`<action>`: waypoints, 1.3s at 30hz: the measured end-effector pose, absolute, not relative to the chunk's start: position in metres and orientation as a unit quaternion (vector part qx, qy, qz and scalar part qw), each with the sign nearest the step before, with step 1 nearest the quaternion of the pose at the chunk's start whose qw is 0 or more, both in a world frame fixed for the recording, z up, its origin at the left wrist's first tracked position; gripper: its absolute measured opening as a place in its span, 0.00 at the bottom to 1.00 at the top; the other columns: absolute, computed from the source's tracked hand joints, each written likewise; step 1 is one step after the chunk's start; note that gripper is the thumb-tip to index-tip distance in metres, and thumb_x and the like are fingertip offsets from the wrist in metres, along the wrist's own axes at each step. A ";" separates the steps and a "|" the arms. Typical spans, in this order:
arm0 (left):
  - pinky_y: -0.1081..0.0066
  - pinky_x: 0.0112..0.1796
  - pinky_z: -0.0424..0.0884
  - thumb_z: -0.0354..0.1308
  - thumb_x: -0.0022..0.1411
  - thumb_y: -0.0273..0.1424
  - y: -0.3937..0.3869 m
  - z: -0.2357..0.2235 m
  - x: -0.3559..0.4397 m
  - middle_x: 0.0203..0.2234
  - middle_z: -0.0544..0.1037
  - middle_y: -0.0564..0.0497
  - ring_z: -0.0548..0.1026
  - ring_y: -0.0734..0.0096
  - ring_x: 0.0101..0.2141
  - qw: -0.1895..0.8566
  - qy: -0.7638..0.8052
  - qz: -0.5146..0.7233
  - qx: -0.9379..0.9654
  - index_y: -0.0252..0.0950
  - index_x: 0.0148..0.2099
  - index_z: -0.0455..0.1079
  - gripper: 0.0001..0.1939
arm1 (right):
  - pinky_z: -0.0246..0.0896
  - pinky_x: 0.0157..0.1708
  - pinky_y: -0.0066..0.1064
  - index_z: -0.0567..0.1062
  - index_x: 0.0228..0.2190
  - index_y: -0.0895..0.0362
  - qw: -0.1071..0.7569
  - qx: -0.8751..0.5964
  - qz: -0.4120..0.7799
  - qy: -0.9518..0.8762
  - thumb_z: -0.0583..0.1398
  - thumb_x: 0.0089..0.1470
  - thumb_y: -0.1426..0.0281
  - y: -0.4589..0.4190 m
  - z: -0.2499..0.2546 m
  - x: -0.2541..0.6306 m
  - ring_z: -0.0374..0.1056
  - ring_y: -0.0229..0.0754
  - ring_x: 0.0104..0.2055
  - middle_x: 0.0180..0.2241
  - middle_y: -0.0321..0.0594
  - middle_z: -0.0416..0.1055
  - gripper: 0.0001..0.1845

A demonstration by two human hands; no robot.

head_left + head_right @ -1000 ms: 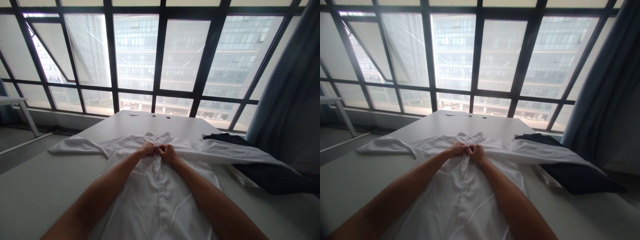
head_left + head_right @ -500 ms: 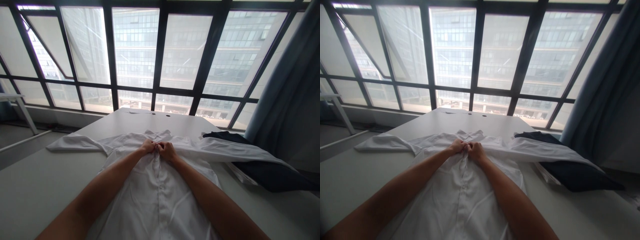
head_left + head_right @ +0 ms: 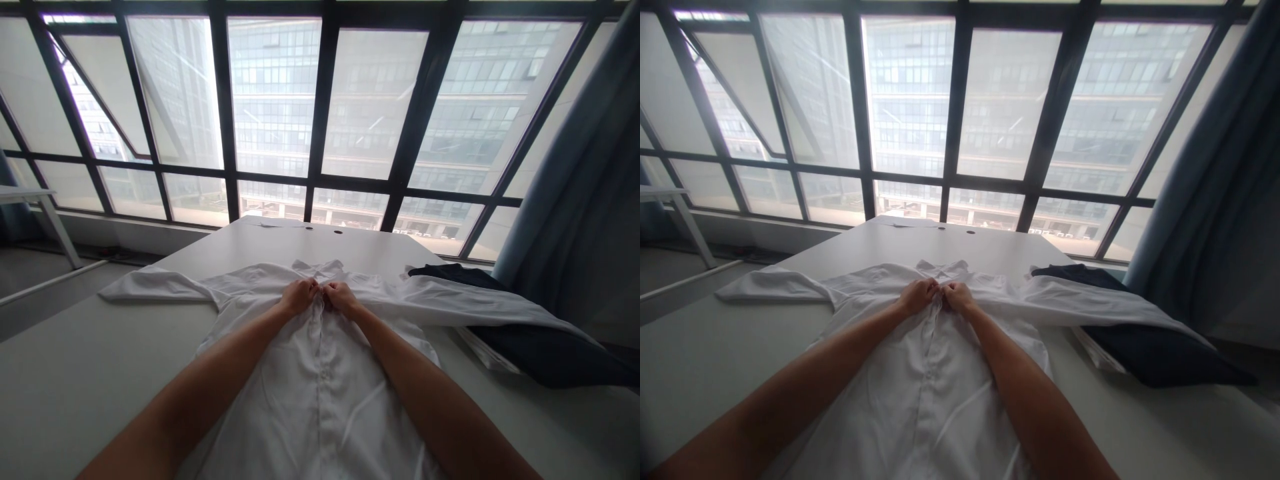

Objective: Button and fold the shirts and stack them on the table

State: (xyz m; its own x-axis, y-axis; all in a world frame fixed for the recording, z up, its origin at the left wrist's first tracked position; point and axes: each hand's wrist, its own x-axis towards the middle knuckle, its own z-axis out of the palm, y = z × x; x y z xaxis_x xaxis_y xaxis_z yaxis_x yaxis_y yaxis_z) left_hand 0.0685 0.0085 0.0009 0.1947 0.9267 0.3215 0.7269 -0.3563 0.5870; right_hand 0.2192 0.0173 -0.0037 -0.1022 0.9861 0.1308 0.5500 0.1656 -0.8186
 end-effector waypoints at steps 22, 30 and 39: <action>0.41 0.62 0.45 0.43 0.72 0.41 -0.023 0.001 0.054 0.68 0.53 0.38 0.50 0.50 0.67 0.055 0.518 0.099 0.848 0.35 0.68 0.57 0.27 | 0.56 0.29 0.28 0.77 0.28 0.59 0.207 -0.559 0.056 -0.801 0.65 0.48 0.58 -0.052 0.027 0.226 0.70 0.43 0.31 0.28 0.46 0.76 0.15; 0.64 0.45 0.70 0.55 0.61 0.30 -0.053 0.019 0.066 0.37 0.79 0.40 0.76 0.56 0.41 0.031 0.511 0.204 0.835 0.33 0.35 0.78 0.10 | 0.60 0.27 0.30 0.76 0.18 0.55 0.192 -0.566 0.157 -0.786 0.65 0.46 0.66 -0.059 0.011 0.229 0.71 0.46 0.28 0.17 0.42 0.71 0.09; 0.73 0.22 0.59 0.61 0.50 0.27 -0.064 0.024 0.075 0.14 0.68 0.53 0.66 0.71 0.18 0.258 0.546 0.195 0.773 0.34 0.22 0.73 0.06 | 0.52 0.16 0.23 0.72 0.16 0.57 0.235 -0.560 0.360 -0.708 0.60 0.49 0.71 -0.073 0.020 0.236 0.63 0.36 0.15 0.13 0.36 0.68 0.12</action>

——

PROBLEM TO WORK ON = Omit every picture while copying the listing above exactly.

SOLVED PROBLEM =
`<action>`: waypoints, 1.3s at 30hz: the measured end-effector pose, absolute, not relative to the chunk's start: position in metres and orientation as a unit quaternion (vector part qx, qy, qz and scalar part qw), each with the sign nearest the step before, with step 1 nearest the quaternion of the pose at the chunk's start whose qw is 0 or more, both in a world frame fixed for the recording, z up, its origin at the left wrist's first tracked position; gripper: its absolute measured opening as a place in its span, 0.00 at the bottom to 1.00 at the top; the other columns: absolute, computed from the source's tracked hand joints, each written likewise; step 1 is one step after the chunk's start; note that gripper is the thumb-tip to index-tip distance in metres, and thumb_x and the like are fingertip offsets from the wrist in metres, along the wrist's own axes at each step. A ";" separates the steps and a "|" the arms. Typical spans, in this order:
arm0 (left):
  - pinky_y: -0.1081..0.0066
  - pinky_x: 0.0112..0.1796
  - pinky_z: -0.0424..0.0884
  - thumb_z: -0.0354..0.1308
  - thumb_x: -0.0022..0.1411
  - thumb_y: -0.0273..0.1424
  - y: -0.3937..0.3869 m
  - z: -0.2357..0.2235 m
  - x: -0.3559..0.4397 m
  - middle_x: 0.0203..0.2234
  - middle_z: -0.0544..0.1037
  - middle_y: -0.0564..0.0497
  - ring_z: -0.0548..0.1026
  - ring_y: -0.0734..0.0096
  - ring_x: 0.0101..0.2141
  - qw: -0.1895..0.8566
  - qy: -0.7638..0.8052
  - qz: -0.5146..0.7233
  - qx: -0.9379..0.9654
  - index_y: -0.0252..0.0950
  - index_x: 0.0148..0.2099
  - index_z: -0.0455..0.1079
  - gripper: 0.0001..0.1939
arm1 (right):
  - pinky_z: -0.0246..0.0896
  - pinky_x: 0.0157..0.1708
  - pinky_y: -0.0066..0.1064
  - index_z: -0.0567..0.1062
  - index_x: 0.0228..0.2190
  - index_y: -0.0895..0.0362
  - qw: -0.1071..0.7569
  - qx: -0.8751..0.5964
  - qz: -0.4120..0.7799
  - qy: -0.9518..0.8762
  - thumb_z: -0.0583..0.1398
  - thumb_x: 0.0089..0.1470
  - thumb_y: -0.1426..0.0281
  - y: -0.4589..0.4190 m
  - z: -0.2499..0.2546 m
  - x: -0.2541..0.6306 m
  - ring_z: -0.0374..0.1056
  - ring_y: -0.0229..0.0754
  - ring_x: 0.0104..0.2055
  - middle_x: 0.0180..0.2241
  - middle_y: -0.0321..0.0594
  - middle_z: -0.0416..0.1055
  - gripper: 0.0001..0.1845

A demonstration by two human hands; no robot.

head_left + head_right @ -1000 ms: 
head_left + head_right @ -500 ms: 
head_left + head_right @ +0 ms: 

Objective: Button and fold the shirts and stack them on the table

State: (xyz m; its own x-axis, y-axis; all in a world frame fixed for the recording, z up, its origin at the left wrist's first tracked position; point and axes: each hand's wrist, its own x-axis towards the middle knuckle, its own z-axis out of the palm, y = z × x; x y z xaxis_x xaxis_y xaxis_z yaxis_x yaxis_y yaxis_z) left_hand 0.0685 0.0085 0.0009 0.1947 0.9267 0.3215 0.7269 -0.3563 0.5870; right_hand 0.2192 0.0173 -0.0037 -0.1022 0.9861 0.1308 0.5500 0.1656 -0.8186
 end-effector waypoints at steps 22, 30 and 39: <action>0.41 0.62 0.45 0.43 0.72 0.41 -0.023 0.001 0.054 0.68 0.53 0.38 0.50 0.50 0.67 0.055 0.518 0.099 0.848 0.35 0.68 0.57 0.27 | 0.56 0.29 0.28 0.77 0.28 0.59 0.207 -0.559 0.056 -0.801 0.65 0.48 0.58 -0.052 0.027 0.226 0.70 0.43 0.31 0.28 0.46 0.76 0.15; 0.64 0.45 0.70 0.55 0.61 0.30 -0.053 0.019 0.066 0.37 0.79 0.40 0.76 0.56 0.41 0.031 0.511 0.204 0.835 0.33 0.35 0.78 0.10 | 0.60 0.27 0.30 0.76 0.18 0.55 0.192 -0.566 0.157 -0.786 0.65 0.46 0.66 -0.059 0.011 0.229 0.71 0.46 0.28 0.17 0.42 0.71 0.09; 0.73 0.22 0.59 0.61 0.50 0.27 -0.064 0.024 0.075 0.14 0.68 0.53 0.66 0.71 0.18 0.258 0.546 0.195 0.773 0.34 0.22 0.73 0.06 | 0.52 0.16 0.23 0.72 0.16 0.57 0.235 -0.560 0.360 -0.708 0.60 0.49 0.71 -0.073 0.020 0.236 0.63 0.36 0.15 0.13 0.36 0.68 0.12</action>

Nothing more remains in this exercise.